(EXERCISE INSTRUCTIONS)
Reproduce each line, exactly, from the one containing "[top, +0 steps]" through the end of the material. Exclude pictures.

(DATA EXTRACT)

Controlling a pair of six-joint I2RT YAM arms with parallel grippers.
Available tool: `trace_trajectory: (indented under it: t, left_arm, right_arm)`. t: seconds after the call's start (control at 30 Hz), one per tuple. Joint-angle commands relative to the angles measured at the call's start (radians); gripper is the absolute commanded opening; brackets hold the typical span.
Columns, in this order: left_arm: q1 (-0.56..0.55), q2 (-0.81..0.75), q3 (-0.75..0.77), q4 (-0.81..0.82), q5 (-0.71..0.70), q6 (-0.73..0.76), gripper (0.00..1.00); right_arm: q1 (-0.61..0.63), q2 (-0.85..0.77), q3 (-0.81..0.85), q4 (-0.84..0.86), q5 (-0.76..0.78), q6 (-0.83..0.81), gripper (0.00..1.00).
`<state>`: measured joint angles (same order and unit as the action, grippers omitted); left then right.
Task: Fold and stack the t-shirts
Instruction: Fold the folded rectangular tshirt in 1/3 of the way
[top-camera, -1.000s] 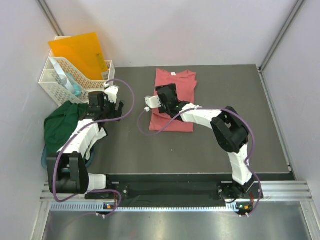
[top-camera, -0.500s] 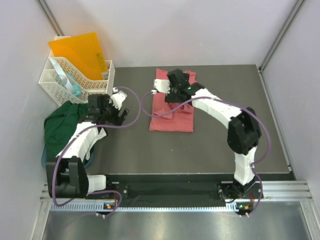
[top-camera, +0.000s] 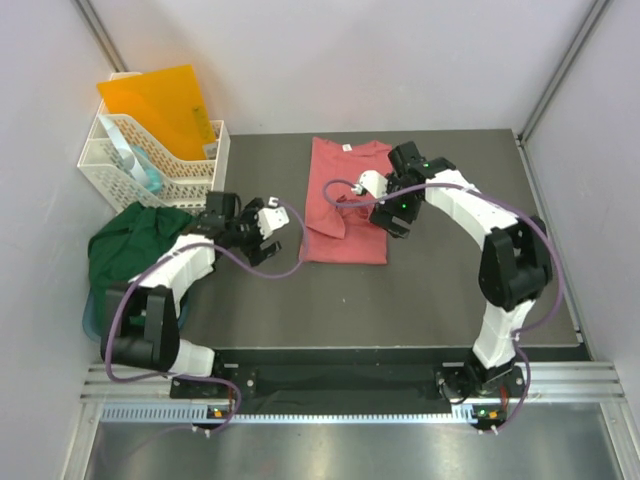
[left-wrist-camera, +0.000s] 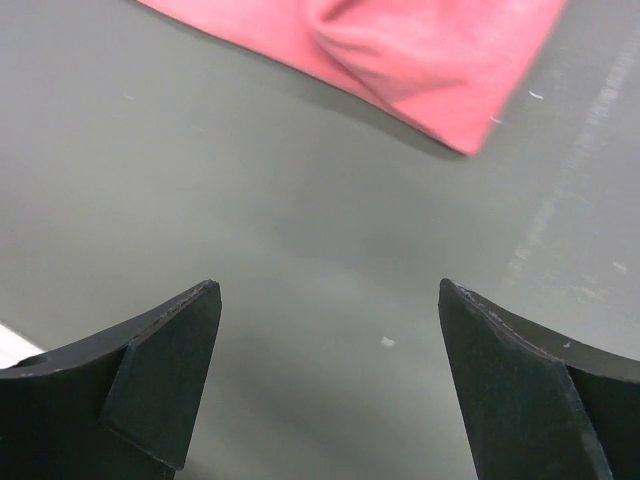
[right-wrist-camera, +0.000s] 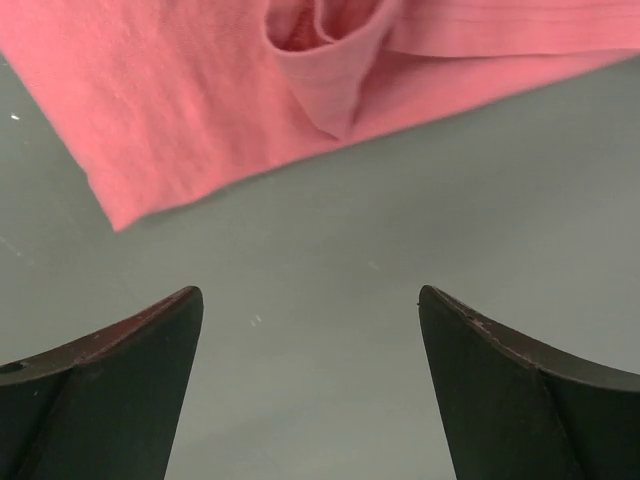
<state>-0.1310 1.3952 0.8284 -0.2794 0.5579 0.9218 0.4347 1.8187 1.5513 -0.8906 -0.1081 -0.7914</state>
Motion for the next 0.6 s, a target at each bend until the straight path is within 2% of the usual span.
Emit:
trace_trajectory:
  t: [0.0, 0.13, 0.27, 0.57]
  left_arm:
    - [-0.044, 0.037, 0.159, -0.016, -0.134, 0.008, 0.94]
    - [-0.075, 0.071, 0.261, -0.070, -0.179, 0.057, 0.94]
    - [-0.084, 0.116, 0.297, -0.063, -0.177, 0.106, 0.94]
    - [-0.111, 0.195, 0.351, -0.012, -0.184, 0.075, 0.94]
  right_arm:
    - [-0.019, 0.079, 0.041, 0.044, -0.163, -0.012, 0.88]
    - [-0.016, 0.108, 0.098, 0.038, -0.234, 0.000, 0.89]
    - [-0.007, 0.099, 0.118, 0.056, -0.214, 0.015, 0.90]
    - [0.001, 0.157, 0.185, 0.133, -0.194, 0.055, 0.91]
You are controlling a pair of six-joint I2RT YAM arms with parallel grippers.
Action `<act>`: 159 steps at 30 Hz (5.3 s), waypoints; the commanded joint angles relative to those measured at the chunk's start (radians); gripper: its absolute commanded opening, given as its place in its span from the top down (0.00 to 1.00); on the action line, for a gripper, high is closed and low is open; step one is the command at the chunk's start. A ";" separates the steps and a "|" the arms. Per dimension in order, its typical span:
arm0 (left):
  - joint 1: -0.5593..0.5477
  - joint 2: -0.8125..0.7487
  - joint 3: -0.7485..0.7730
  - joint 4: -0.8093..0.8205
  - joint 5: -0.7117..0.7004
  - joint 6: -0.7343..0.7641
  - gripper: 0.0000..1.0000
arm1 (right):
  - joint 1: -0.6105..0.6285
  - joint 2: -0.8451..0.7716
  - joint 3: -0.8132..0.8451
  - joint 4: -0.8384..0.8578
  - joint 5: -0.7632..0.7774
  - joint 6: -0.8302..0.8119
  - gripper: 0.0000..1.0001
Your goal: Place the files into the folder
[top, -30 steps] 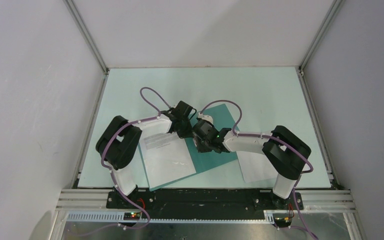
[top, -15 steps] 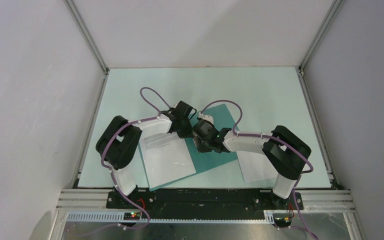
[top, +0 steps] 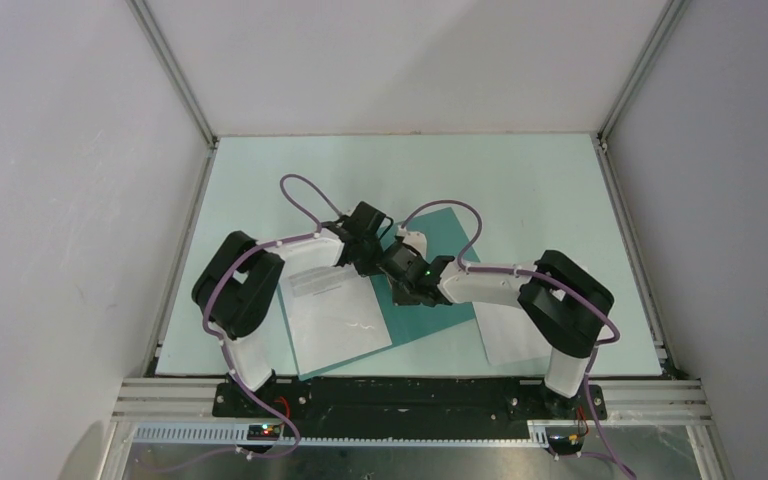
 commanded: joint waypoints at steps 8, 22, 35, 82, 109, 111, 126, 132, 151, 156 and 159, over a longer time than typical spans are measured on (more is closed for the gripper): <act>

(SOLUTION)
[top, +0 steps] 
 commanded: joint waypoints at steps 8, 22, 35, 82, 109, 111, 126, 132, 151, 156 and 159, over a longer time than typical spans are measured on (more is closed for the gripper): <act>

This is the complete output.